Ecological medicine

Ecological medicine

25 August 2020 Matthias Girke 3734 views

Medicine has become alienated from nature: while earlier medical approaches found their remedies in nature, today’s are mostly technologically ‘constructed’, ‘optimized’ and ‘designed’. While these drugs are often a blessing, they are also an increasing burden on nature.


Anti-inflammatories, analgesics, antibiotics, psychotropic drugs, hormone preparations – they are all found in the groundwater. Even anaesthetics have an impact on the climate: one hour of general anaesthesia can result in emissions comparable to driving 250 to 450 miles in a modern car (Deutsches Ärzteblatt 117/25). A new ecological thinking in medicine is crucial: the medicine of the future needs to unite the healing of human beings with the healing of the earth.

Why do we get ill?

Rudolf Steiner and Ita Wegman posed this question in their book Extending Practical Medicine (GA 27). The cause for somatic diseases lies in the fact that we are beings of spirit and soul. Our being conscious means that forces are withdrawn from our organization that are needed for regeneration and recuperation. We know that mental stress, trauma and illness often go together. The downside of the development of human consciousness is the possibility of illness.

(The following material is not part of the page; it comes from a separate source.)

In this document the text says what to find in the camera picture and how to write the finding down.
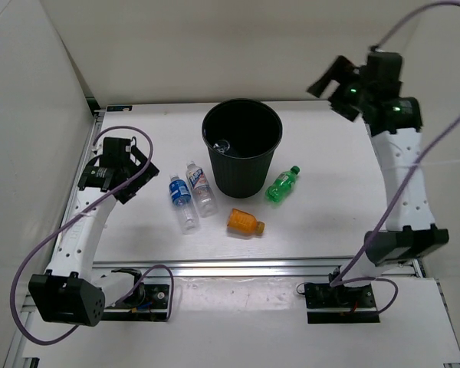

In nature, these life forces have not been awakened to consciousness; instead they work in immensely wise ways in nature’s generative and formative processes. This is why natural substances – once they have been pharmaceutically processed and made effective – can be used in therapy in order to counteract the weakening of the human organization. We need to live in solidarity with nature: not only do we owe our food to nature but also the forces that heal us.

The nature of healing

Healing promotes human development. The central healing principle relies on human freedom: we can ‘relieve’ patients of disease processes with the help of therapies. According to Rudolf Steiner, the health-giving forces become effective ‘as in a reflex’. Healing is therefore always human activity and a developmental step. The extent to which this step is successful or can be taken up is determined, among other things, by destiny, by the “wisdom of the higher self” (Christian Morgenstern). In medicine, the will to heal and karmic will come together.

A new ecological medicine needs to look to the macrocosm and to the realms of nature, because there the healing forces originate that place themselves in the service of human development. The spiritual development that can result from esoteric training or from going through an illness can enhance these healing forces. The word ‘meditation’ derives from the Latin ‘mederi’: to heal. Meditation enhances the healing process in the fourfold human organism. Rudolf Steiner recommended patient meditations from early on.

But this new medicine also contributes to the healing of nature. The way we think about nature becomes its destiny. A utilitarian approach that understands nature as a complex mechanism carries destructive forces into nature’s life processes, while living thinking and moral ideals can enhance nature’s evolving forces and future potential. Our spiritual and moral development depends on the healing of both the body and the earth.


Matthias Girke MD, born 1954 in Berlin (DE), specializes in internal medicine, diabetology and palliative medicine. He has been head of the Medical Section at the Goetheanum since 2016 and a member of the Executive Council of the General Anthroposophical Society since 2017.